Filling in Data Potholes Redux: Tally Tables vs CTEs

In A Previous Installment


… our heroine (that’s me) rediscovered CTEs, specifically in the recursive style. That was in my post “Filling in Data Potholes with Recursive CTEs.”

To recap: I was working on a problem with gaps in temporal data. The basic scenario was:

Imagine that you are writing a script that looks at data grouped by the minute. You notice that there are no rows for some minutes, and you’d like to display a value when that is the case, probably showing a count of zero.

For the particular problem I was looking at, I was using small datasets and generating a list of all the valid dates with a recursive CTE performed well for me.

From the Comments

The best thing about blogging is not really sharing what you know: it’s getting to learn more.

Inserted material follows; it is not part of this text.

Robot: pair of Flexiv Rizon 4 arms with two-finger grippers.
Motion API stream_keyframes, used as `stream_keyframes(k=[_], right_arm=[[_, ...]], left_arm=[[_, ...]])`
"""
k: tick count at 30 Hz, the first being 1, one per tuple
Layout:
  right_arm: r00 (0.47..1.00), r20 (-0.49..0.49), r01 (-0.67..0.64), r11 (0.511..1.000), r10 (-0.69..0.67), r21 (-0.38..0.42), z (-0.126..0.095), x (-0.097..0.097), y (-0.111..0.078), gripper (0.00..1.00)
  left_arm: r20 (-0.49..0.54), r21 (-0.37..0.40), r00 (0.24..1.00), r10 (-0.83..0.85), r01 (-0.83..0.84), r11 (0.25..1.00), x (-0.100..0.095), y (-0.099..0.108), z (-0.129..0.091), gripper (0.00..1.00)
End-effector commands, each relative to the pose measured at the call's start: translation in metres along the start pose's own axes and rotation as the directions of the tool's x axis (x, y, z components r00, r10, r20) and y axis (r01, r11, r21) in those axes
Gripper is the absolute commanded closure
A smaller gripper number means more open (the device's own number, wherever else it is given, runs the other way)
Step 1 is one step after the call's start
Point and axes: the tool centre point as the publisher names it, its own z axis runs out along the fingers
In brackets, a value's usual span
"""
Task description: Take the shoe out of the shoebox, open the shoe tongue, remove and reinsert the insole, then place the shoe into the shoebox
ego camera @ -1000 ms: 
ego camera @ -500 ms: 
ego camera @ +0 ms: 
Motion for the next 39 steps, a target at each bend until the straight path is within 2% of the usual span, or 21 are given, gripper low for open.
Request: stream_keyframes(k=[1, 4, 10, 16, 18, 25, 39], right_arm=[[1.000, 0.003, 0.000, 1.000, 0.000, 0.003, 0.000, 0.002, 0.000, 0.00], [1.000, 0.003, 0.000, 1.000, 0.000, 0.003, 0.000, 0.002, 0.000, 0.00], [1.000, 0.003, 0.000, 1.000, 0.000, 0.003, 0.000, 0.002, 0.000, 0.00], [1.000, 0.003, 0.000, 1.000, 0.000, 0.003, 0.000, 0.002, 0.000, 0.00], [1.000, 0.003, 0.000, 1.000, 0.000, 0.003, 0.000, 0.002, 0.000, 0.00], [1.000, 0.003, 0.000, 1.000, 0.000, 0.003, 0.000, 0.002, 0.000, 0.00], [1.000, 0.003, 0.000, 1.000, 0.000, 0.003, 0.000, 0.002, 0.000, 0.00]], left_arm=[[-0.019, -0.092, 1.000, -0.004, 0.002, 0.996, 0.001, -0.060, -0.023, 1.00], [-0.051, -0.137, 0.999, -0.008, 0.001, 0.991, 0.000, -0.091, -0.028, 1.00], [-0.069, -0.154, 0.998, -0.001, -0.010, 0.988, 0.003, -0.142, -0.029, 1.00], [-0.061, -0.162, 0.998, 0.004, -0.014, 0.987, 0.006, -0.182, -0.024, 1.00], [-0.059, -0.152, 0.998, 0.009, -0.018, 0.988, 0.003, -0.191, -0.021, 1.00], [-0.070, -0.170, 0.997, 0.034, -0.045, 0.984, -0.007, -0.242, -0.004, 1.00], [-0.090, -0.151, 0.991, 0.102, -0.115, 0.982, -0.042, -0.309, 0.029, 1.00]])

You get to learn from the process of writing the blog, and also if you are lucky enough to get comments from readers.

I had a couple of comments that mentioned performance, and Brad Shulz ( blog | sadly not on Twitter ) also linked me up to this most interesting post he did on recursion.

CTEs vs Tally Tables

Brad’s comment and post inspired me to do a little rewriting to put together a tally table style solution to the example I gave, scale it out in a few different ways, and collect and publish performance comparisons.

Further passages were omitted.